§ WORK REQUEST
Could you write out the lines below exactly, beginning with the first and finishing with the one that contains "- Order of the"?

(DATA RECORDS begins)

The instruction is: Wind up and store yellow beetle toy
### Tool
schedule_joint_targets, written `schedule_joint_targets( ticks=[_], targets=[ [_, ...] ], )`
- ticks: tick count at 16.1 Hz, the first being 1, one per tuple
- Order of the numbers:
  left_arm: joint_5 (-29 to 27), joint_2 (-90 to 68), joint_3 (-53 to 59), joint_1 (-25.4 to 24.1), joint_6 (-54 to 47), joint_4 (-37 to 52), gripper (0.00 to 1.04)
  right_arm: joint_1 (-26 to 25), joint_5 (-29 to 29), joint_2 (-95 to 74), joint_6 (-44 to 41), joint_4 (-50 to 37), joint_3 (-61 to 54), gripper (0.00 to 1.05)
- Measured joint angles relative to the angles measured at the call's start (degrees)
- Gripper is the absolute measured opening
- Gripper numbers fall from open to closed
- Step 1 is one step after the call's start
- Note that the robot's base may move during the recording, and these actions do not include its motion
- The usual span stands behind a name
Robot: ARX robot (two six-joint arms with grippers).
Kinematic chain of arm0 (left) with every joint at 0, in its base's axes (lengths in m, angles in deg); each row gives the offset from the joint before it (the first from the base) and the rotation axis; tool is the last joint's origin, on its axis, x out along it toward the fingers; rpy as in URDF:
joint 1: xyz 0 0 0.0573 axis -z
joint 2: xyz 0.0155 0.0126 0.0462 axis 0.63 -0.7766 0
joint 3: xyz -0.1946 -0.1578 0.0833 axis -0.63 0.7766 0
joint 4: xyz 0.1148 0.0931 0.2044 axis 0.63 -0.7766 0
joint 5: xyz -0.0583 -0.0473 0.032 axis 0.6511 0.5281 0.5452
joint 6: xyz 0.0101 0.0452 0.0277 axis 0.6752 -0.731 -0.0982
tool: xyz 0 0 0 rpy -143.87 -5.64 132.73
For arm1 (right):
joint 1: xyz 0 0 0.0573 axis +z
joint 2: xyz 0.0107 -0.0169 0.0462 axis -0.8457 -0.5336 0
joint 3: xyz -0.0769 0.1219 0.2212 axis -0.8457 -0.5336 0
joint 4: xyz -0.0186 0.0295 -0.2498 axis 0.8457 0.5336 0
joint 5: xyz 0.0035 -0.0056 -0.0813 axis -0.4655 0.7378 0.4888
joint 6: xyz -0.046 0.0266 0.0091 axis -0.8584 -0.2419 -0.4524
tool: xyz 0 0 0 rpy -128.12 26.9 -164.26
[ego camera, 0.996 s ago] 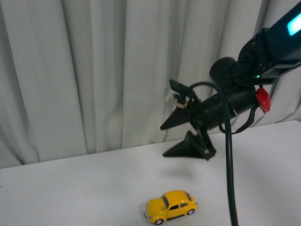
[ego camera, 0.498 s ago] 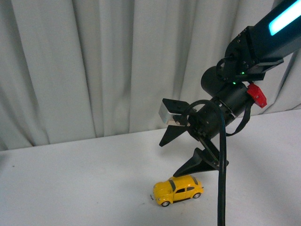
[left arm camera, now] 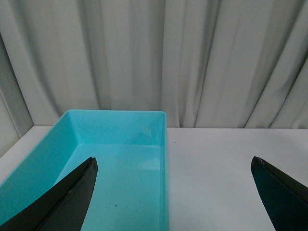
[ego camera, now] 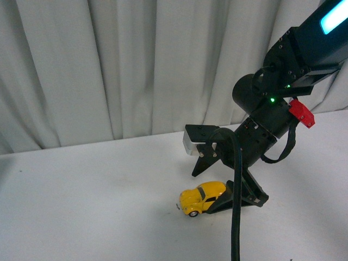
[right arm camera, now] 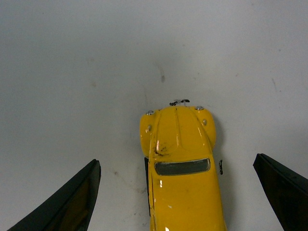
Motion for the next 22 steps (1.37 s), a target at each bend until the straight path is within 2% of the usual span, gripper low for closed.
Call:
schedule_joint_targets(
  ticks=[7, 10, 12, 14, 18, 22],
  targets=[
    [0.0, 0.0, 0.0, 0.0, 0.0, 0.0, 0.98, -1.4, 3.1, -1.9, -2.4, 0.3, 0.7, 0.97],
    [0.0, 0.0, 0.0, 0.0, 0.0, 0.0, 0.98, -1.1, 3.0, -2.0, -2.7, -0.8, 0.8, 0.74],
    [0.0, 0.0, 0.0, 0.0, 0.0, 0.0, 0.98, -0.7, 2.4, -2.0, -2.0, -1.6, 0.8, 0.52],
    [0.0, 0.0, 0.0, 0.0, 0.0, 0.0, 0.98, -0.2, 1.3, -2.0, -1.0, -2.0, 0.8, 0.4],
    [0.0, 0.0, 0.0, 0.0, 0.0, 0.0, 0.98, 0.6, -2.3, -2.0, 0.3, 0.5, 2.8, 0.39],
    [0.0, 0.0, 0.0, 0.0, 0.0, 0.0, 0.98, 3.1, -2.4, -2.0, 1.6, -1.8, 3.6, 0.39]
  ],
)
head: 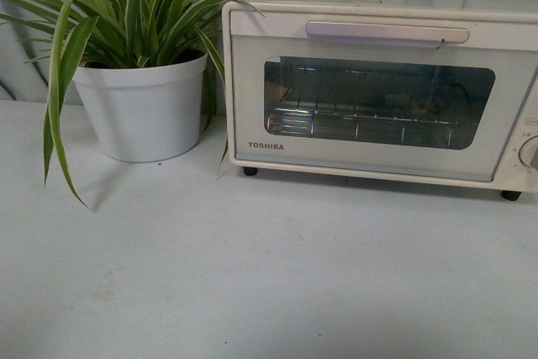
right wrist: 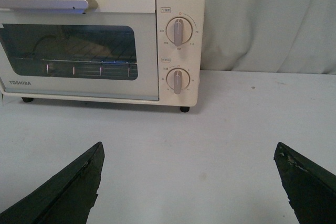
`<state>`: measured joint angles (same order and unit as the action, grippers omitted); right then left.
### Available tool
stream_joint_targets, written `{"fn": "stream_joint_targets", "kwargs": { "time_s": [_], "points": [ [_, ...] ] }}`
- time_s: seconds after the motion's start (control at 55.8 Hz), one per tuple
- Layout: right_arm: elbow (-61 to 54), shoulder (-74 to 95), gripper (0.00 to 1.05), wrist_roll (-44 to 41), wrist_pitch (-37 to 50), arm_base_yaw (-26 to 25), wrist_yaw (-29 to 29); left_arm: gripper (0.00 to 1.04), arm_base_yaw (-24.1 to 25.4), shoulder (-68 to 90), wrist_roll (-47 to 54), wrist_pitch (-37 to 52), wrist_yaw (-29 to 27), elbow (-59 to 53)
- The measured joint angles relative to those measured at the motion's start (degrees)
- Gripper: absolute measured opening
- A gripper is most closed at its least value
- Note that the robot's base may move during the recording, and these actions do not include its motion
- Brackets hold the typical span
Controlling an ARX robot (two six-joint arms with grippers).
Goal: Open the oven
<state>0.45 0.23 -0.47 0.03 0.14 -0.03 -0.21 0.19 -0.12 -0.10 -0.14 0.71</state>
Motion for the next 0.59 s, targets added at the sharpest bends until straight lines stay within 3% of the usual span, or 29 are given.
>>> {"fn": "stream_joint_targets", "kwargs": {
  "time_s": [0.502,0.592],
  "points": [
    [0.00,0.00,0.95,0.00,0.00,0.00,0.00,0.98,0.00,0.00,-0.04,0.00,-0.07,0.00],
    [0.00,0.00,0.95,0.00,0.00,0.00,0.00,0.98,-2.82,2.75,-5.09,-4.22,-8.48,1.20]
  ]
}}
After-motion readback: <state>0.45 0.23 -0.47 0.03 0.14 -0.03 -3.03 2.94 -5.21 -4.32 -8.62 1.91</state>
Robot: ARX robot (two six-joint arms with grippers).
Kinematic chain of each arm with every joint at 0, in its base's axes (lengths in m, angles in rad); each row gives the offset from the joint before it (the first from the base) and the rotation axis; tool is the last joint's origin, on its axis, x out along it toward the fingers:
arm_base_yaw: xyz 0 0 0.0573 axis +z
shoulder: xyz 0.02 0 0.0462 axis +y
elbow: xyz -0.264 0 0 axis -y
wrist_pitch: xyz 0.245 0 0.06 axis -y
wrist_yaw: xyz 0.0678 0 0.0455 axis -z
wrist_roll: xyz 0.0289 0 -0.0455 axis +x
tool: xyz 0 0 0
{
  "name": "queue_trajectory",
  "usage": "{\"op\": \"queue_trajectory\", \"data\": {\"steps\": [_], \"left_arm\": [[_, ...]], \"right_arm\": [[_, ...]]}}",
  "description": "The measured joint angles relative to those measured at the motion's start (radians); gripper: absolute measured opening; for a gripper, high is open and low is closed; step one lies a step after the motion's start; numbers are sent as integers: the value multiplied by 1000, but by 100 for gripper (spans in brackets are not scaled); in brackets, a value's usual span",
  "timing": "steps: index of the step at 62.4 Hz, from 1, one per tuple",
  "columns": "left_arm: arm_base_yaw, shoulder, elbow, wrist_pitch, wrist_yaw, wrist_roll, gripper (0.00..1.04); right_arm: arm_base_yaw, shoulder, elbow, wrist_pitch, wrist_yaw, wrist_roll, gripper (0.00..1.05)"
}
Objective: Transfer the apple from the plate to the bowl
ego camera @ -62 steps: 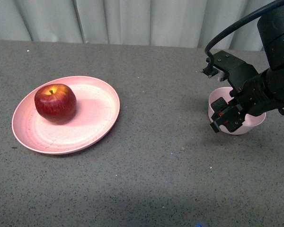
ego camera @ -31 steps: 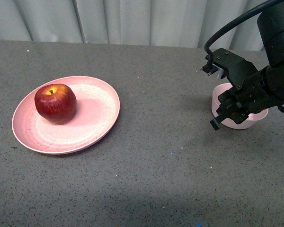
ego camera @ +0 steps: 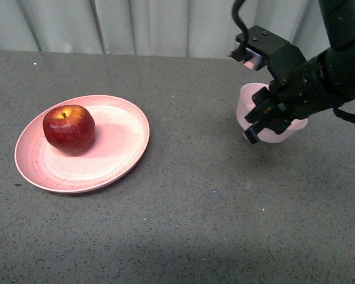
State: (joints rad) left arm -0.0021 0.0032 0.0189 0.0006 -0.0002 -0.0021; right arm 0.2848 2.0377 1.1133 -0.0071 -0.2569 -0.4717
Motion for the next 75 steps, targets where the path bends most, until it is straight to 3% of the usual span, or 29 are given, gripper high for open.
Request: {"op": "queue_trajectory", "data": {"steps": [30, 56, 75], "left_arm": [[0, 0, 0, 0, 0, 0, 98], [0, 0, 0, 0, 0, 0, 98], [0, 0, 0, 0, 0, 0, 98]], "right_arm": [[173, 62, 77, -48, -79, 48, 1], [216, 147, 141, -64, -74, 66, 1], [211, 140, 125, -5, -64, 117, 47]]}}
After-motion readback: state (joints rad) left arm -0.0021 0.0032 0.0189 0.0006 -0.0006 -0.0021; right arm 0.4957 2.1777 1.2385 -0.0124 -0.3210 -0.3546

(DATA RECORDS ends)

§ RESULT
The instruction is: Wind up and store yellow beetle toy
### Tool
schedule_joint_targets, written `schedule_joint_targets( ticks=[_], targets=[ [_, ...] ], )`
- ticks: tick count at 16.1 Hz, the first being 1, one per tuple
- Order of the numbers:

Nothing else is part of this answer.